((

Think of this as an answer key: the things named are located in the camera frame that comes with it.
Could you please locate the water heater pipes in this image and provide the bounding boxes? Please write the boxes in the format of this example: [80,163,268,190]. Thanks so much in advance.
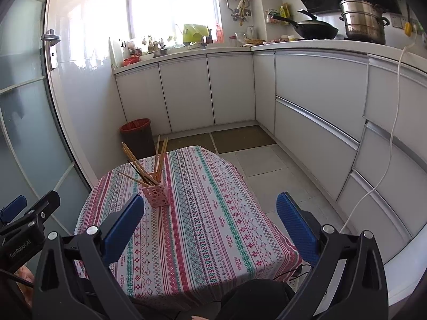
[228,0,252,25]

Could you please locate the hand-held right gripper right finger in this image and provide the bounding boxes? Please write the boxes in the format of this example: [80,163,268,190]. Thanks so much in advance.
[275,191,389,320]

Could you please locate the olive floor mat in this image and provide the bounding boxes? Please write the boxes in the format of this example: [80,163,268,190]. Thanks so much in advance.
[152,133,217,155]
[210,125,277,154]

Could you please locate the steel steamer pot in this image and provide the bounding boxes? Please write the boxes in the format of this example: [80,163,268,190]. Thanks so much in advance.
[339,0,391,45]

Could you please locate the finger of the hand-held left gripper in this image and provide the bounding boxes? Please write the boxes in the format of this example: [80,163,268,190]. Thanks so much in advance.
[0,196,28,222]
[0,191,61,237]

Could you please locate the striped patterned tablecloth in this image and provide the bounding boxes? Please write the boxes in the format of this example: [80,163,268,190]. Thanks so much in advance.
[74,145,302,310]

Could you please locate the black cable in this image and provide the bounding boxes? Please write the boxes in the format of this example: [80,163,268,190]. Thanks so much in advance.
[267,263,314,282]

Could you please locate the frosted glass door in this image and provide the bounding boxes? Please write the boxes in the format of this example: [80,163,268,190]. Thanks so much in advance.
[0,0,97,241]

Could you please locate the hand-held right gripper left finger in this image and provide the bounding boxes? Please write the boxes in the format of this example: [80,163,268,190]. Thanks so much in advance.
[31,193,145,320]

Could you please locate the brown trash bin red liner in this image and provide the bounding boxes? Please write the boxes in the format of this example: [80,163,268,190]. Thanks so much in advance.
[120,118,152,159]

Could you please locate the group of wooden chopsticks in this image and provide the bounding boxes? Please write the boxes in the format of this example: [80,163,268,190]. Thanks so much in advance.
[117,134,169,187]

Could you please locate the wall spice rack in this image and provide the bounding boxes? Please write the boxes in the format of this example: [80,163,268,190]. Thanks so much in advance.
[266,3,291,25]

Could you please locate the person's right leg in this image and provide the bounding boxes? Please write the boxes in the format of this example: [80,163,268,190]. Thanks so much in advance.
[218,279,296,320]

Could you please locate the white cutting board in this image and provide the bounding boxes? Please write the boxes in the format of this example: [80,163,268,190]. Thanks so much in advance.
[108,37,121,69]

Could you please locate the person's left hand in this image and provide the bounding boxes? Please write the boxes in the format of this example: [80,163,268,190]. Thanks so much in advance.
[13,266,35,309]

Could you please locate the kitchen window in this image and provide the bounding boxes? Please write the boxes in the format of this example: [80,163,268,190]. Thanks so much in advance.
[128,0,222,45]

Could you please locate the pink perforated utensil holder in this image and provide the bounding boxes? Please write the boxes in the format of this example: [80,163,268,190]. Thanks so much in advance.
[140,171,171,209]

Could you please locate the white kitchen base cabinets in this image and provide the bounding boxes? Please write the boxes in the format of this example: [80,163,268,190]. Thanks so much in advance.
[113,40,427,304]

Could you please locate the black wok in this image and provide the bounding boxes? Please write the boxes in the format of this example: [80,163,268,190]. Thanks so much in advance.
[271,9,339,40]

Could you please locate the white power cable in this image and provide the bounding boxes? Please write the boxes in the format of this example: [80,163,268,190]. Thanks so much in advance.
[340,42,417,234]

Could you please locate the metal door handle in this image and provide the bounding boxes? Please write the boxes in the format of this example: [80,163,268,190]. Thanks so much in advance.
[41,29,62,71]

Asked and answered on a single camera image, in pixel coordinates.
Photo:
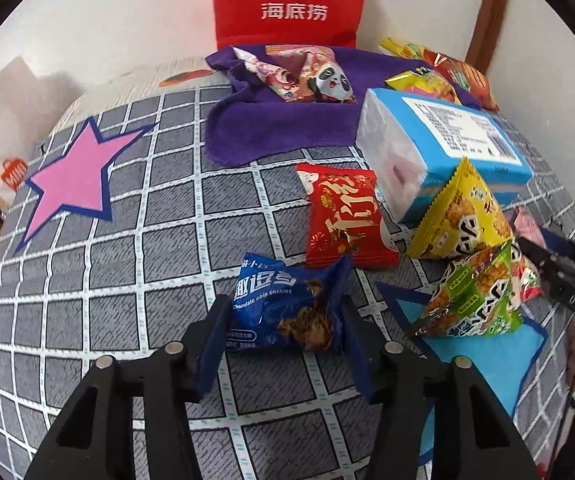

))

** Activity **
Show me every line in the data above that includes "camera".

** Expected answer **
Think of this as an answer key: the things named are located in the camera frame that comes with it.
Asked and answered on a single camera image, in pixel coordinates.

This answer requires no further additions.